§ **Problem statement**
Your answer should be the exact lines of the data below from the one containing "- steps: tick" through the one containing "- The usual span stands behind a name"; please include nothing else.

§ **Source data**
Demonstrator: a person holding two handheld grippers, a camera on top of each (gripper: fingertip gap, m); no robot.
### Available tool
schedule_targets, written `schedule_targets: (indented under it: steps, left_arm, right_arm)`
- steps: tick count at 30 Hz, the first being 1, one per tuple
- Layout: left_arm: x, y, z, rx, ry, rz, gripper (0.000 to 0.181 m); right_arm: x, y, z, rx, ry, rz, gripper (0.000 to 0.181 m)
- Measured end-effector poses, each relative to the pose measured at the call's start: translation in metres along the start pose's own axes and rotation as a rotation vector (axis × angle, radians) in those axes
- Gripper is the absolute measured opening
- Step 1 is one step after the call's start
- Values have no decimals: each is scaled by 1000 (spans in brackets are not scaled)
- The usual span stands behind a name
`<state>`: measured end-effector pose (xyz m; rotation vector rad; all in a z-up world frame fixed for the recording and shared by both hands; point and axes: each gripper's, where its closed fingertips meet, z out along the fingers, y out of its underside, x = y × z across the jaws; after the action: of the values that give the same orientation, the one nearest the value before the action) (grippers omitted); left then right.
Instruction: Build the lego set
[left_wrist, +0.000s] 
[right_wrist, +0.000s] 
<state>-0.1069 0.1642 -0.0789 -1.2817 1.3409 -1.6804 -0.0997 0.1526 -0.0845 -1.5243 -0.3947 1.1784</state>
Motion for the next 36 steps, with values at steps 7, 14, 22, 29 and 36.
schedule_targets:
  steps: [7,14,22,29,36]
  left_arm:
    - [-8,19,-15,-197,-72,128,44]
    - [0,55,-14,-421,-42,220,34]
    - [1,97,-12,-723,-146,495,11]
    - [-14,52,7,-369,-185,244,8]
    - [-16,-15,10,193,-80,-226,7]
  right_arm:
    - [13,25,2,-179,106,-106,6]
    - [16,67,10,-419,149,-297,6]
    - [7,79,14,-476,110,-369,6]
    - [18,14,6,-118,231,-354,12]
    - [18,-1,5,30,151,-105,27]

§ **Answer to this exercise**
- steps: tick count at 30 Hz, the first being 1, one per tuple
- Layout: left_arm: x, y, z, rx, ry, rz, gripper (0.000 to 0.181 m); right_arm: x, y, z, rx, ry, rz, gripper (0.000 to 0.181 m)
- Measured end-effector poses, each relative to the pose measured at the call's start: translation in metres along the start pose's own axes and rotation as a rotation vector (axis × angle, radians) in those axes
- Gripper is the absolute measured opening
- Step 1 is one step after the call's start
- Values have no decimals: each is scaled by 1000 (spans in brackets are not scaled)
- The usual span stands behind a name

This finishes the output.